■ **What to produce**: In your copy, include every line of the listing below exactly but none of the pictures.

■ **Data**:
# # # #

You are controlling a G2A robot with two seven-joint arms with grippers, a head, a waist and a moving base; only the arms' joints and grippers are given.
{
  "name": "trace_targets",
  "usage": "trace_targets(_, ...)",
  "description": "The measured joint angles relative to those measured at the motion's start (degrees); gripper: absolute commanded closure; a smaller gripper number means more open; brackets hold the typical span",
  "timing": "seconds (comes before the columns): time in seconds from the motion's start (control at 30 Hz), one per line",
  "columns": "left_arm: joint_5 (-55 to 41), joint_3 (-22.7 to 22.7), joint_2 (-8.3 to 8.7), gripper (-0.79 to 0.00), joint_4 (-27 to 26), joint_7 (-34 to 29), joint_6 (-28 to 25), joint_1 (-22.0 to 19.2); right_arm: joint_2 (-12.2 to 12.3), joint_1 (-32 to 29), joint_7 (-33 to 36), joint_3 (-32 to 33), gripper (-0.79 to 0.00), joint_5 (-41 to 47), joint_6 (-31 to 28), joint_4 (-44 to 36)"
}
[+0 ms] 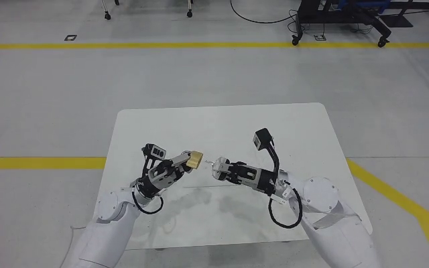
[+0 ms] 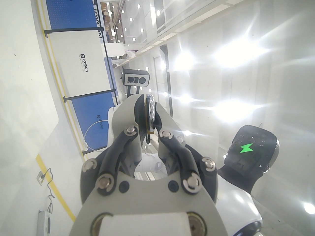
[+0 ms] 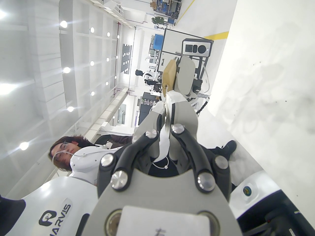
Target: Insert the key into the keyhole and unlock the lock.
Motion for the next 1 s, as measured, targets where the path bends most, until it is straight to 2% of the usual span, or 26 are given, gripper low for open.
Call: trace_targets(1.0,1.33,0.34,-0.31,0.0,0.02,-0.95,-2.16,0.65,-0.41,-0.6,-2.06,-1.53,0.0,-0.28,2.18,-1.12)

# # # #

■ **Task output**:
You are controlling a G2A robot with two seven-joint arms with grippers, a head, a waist and a moving base; only the arms' joints and grippers are given.
{
  "name": "trace_targets",
  "usage": "trace_targets(_, ...)",
  "description": "The measured joint angles relative to those measured at the motion's start (degrees); gripper: absolute commanded closure; a smaller gripper number means more open; brackets hold the typical span",
  "timing": "seconds (comes before the columns): time in seconds from the motion's start (control at 30 Hz), one per line",
  "columns": "left_arm: joint_5 (-55 to 41), joint_3 (-22.7 to 22.7), joint_2 (-8.3 to 8.7), gripper (-0.79 to 0.00), joint_4 (-27 to 26), joint_7 (-34 to 29), joint_6 (-28 to 25), joint_1 (-22.0 to 19.2); right_arm: joint_2 (-12.2 to 12.3), joint_1 (-32 to 29), joint_7 (-33 to 36), joint_3 (-32 to 33), gripper (-0.79 to 0.00), joint_5 (-41 to 47), joint_6 (-31 to 28), joint_4 (-44 to 36)"
}
[+0 ms] 
[+0 ms] 
[+0 ms] 
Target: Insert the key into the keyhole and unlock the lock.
Motion for the next 1 s, as measured, targets where the path bends most, until it is straight to 2% of the usual span, or 26 are given, gripper low for open.
Call: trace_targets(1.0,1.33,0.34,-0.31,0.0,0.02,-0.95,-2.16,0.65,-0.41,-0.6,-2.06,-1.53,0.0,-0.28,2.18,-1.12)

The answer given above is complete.